# Part I. ETL Pipeline for Pre-Processing the Files

## PLEASE RUN THE FOLLOWING CODE FOR PRE-PROCESSING THE FILES

#### Import Python packages 

In [1]:
# Import Python packages 
import pandas as pd
import cassandra
import re
import os
import glob
import numpy as np
import json
import csv

#### Creating list of filepaths to process original event csv data files

In [2]:
print(os.getcwd())
filepath = os.getcwd() + '/event_data'
for root, dirs, files in os.walk(filepath):
    file_path_list = glob.glob(os.path.join(root,'*'))

/home/workspace


#### Processing the files to create the data file csv that will be used for Apache Casssandra tables

In [3]:
full_data_rows_list = [] 
for f in file_path_list:
    with open(f, 'r', encoding = 'utf8', newline='') as csvfile: 
        # creating a csv reader object 
        csvreader = csv.reader(csvfile) 
        next(csvreader)

        for line in csvreader:
            #print(line)
            full_data_rows_list.append(line) 
            
print('Total Rows: ', len(full_data_rows_list))
# print(full_data_rows_list)

# creating a smaller event data csv file called event_datafile_full csv that will be used to insert data into the \
# Apache Cassandra tables
csv.register_dialect('myDialect', quoting=csv.QUOTE_ALL, skipinitialspace=True)
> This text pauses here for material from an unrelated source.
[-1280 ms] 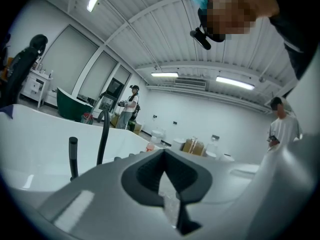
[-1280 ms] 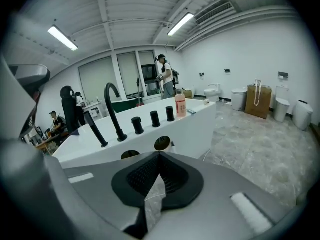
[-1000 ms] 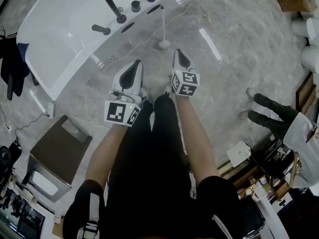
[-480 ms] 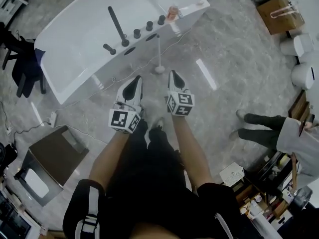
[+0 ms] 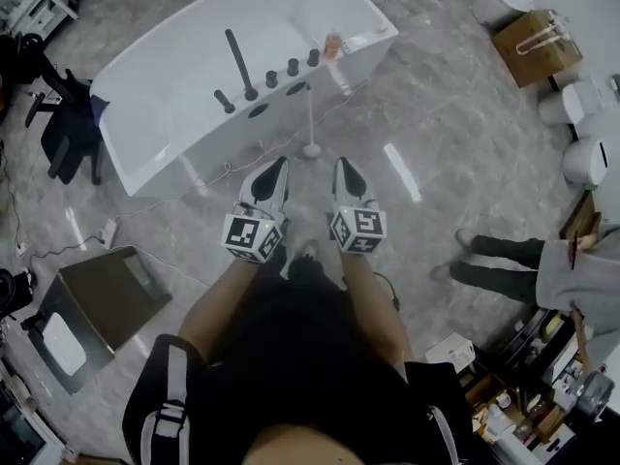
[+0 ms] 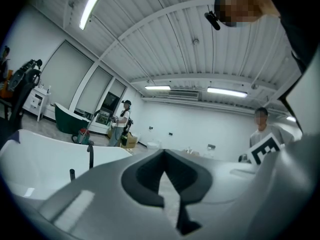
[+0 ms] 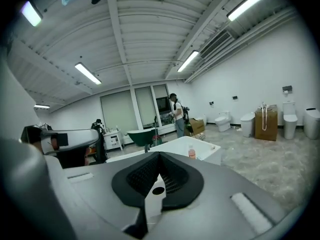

with open('event_datafile_new.csv', 'w', encoding = 'utf8', newline='') as f:
    writer = csv.writer(f, dialect='myDialect')
    writer.writerow(['artist','firstName','gender','itemInSession','lastName','length',\
                'level','location','sessionId','song','userId'])
    for row in full_data_rows_list:
        if (row[0] == ''):
            continue
        writer.writerow((row[0], row[2], row[3], row[4], row[5], row[6], row[7], row[8], row[12], row[13], row[16]))

In [4]:
# check the number of rows in your csv file
with open('event_datafile_new.csv', 'r', encoding = 'utf8') as f:
    print('Rows in file: ', sum(1 for line in f))

Rows in file:  6821


# Part II. Complete the Apache Cassandra coding portion of your project. 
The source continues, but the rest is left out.